Over the last decade, the US government could always count on the Federal Reserve to buy its paper if nobody else would. The central bank gobbled up billions of dollars in US debt through its quantitative easing program in the wake of the 2008 crash. But now the Fed is tightening. The Federal Reserve shed $152 billion through the end of August as part of its QE unwind. It now holds $2.294 trillion in US debt.

So, the three biggest buyers of US Treasuries aren’t buying. No wonder bond yields (i.e. interest rates) continue to go up. They have to in order to entice somebody to buy all of this debt. In fact, earlier this month, the 10-year US Treasury yield hit the highest level since 2011.

So, who’s buying?

Interestingly, the US government borrows from itself, as WolfStreet highlighted.

US government holdings (USG pension funds, Social Security, etc.) increased by $21 billion over the 12-month period, bringing the ‘debt held internally’ to $5.673 trillion, or 26.4% of the gross national debt.”

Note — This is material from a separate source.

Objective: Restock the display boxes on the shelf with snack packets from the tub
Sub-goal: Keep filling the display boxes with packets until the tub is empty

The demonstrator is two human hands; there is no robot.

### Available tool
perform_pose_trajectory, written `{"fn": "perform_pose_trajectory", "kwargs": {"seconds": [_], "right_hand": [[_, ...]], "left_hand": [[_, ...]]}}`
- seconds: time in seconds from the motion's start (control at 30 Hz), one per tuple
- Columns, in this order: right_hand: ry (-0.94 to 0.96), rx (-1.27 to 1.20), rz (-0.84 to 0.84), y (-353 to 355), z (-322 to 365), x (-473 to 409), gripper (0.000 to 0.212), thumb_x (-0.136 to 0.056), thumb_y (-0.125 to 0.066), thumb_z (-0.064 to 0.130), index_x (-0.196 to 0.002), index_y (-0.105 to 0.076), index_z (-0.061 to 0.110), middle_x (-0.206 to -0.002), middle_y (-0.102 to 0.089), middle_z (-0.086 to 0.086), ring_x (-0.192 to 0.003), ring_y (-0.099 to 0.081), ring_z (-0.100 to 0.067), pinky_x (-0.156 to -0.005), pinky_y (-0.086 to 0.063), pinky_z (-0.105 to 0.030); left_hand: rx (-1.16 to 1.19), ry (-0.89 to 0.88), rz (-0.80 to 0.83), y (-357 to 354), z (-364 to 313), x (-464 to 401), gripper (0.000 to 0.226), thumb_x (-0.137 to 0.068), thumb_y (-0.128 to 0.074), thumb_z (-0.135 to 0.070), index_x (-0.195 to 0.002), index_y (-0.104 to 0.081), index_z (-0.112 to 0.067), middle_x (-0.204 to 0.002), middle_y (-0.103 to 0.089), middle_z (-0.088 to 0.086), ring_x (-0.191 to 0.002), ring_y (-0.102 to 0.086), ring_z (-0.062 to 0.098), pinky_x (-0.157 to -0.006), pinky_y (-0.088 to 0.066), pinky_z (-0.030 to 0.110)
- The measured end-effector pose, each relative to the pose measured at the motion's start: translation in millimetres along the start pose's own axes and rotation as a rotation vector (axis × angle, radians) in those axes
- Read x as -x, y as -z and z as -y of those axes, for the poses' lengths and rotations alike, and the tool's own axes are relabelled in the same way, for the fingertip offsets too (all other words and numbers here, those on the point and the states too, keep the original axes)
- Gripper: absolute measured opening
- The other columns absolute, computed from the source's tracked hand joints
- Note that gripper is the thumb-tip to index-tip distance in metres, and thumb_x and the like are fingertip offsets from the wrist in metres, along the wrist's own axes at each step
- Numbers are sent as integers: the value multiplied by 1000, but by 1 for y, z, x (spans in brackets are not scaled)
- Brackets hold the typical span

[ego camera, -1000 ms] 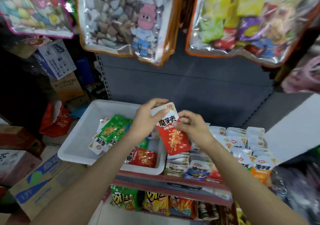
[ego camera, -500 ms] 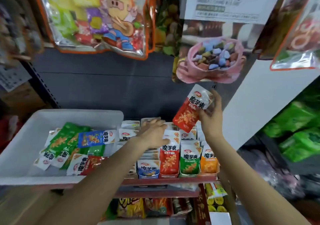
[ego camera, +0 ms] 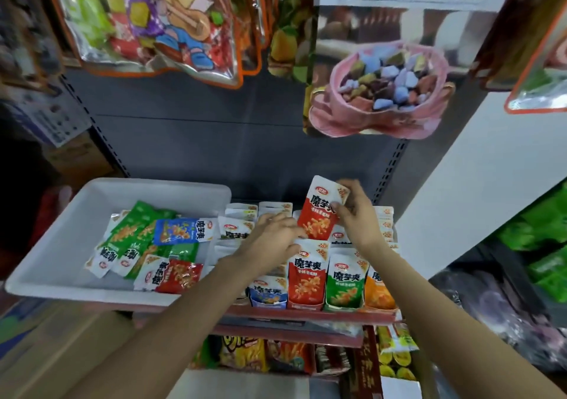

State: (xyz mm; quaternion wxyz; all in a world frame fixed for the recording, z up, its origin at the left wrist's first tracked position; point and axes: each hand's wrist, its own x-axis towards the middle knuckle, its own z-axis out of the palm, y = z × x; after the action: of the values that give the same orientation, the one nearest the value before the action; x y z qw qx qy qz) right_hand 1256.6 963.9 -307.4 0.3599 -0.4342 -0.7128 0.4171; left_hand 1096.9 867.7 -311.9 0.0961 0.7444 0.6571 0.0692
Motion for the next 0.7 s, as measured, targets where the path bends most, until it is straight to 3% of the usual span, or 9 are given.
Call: {"fn": "perform_pose_trajectory", "kwargs": {"seconds": [0.1,0.23,0.4,0.57,0.7], "right_hand": [[-72,172,46,1,-7,-1,15,-95,-50,7,-106,-61,9,-91,-62,-2,-81,-63,-25,-72,-56,-38],[-44,400,235,1,-5,0,19,-93,-54,4,-96,-72,9,-81,-68,-4,-76,-62,-17,-70,-47,-24],[-153,511,444,-5,-4,-1,26,-90,-53,-3,-106,-70,7,-102,-71,-11,-92,-65,-17,-76,-47,-16],[-186,410,375,0,8,0,27,-91,-48,-2,-106,-69,7,-103,-70,-9,-88,-61,-12,-76,-46,-18],[-46,448,276,-20,38,2,26,-92,-50,2,-107,-70,10,-107,-70,-3,-94,-63,-14,-76,-40,-11]], "left_hand": [[58,25,-14,1,0,3,35,-95,-50,-32,-129,-53,-27,-130,-52,-9,-124,-36,9,-106,-20,31],[136,50,-17,4,-1,2,34,-94,-53,-29,-128,-55,-24,-127,-55,-7,-121,-40,10,-103,-27,30],[127,64,-14,2,1,1,33,-95,-51,-28,-128,-56,-24,-129,-54,-7,-121,-40,11,-102,-27,30],[198,44,-72,2,5,4,32,-94,-52,-26,-126,-54,-23,-130,-50,-8,-124,-38,9,-105,-26,30],[405,106,-284,6,25,26,27,-91,-56,-18,-117,-60,-21,-121,-55,-8,-114,-46,9,-100,-37,31]]}}
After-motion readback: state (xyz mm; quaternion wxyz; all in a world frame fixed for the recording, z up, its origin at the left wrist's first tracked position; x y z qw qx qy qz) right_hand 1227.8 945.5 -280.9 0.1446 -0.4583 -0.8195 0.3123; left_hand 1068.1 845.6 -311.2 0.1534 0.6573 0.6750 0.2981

But primarily, US institutions and individuals are carrying the load. That means pension funds, hedge funds, banks, insurance companies, corporations and everyday Americans. They added $1.517 trillion to their holdings over the 12-month period.

As WolfStreet put it, it’s a dirty job, but someone has to do it.

The question is: how long will they do it?  And how high will interest rates need to go to keep them in the market?

As we’ve said repeatedly, rising interest rates in an economy built on debt aren’t good news. This is why we’ve seen so much instability in the stock market recently as bond yields have crept up. Peter Schiff said it’s pretty obvious a recession is coming and rising interest rates could serve as the pin that pricks the stock market bubble.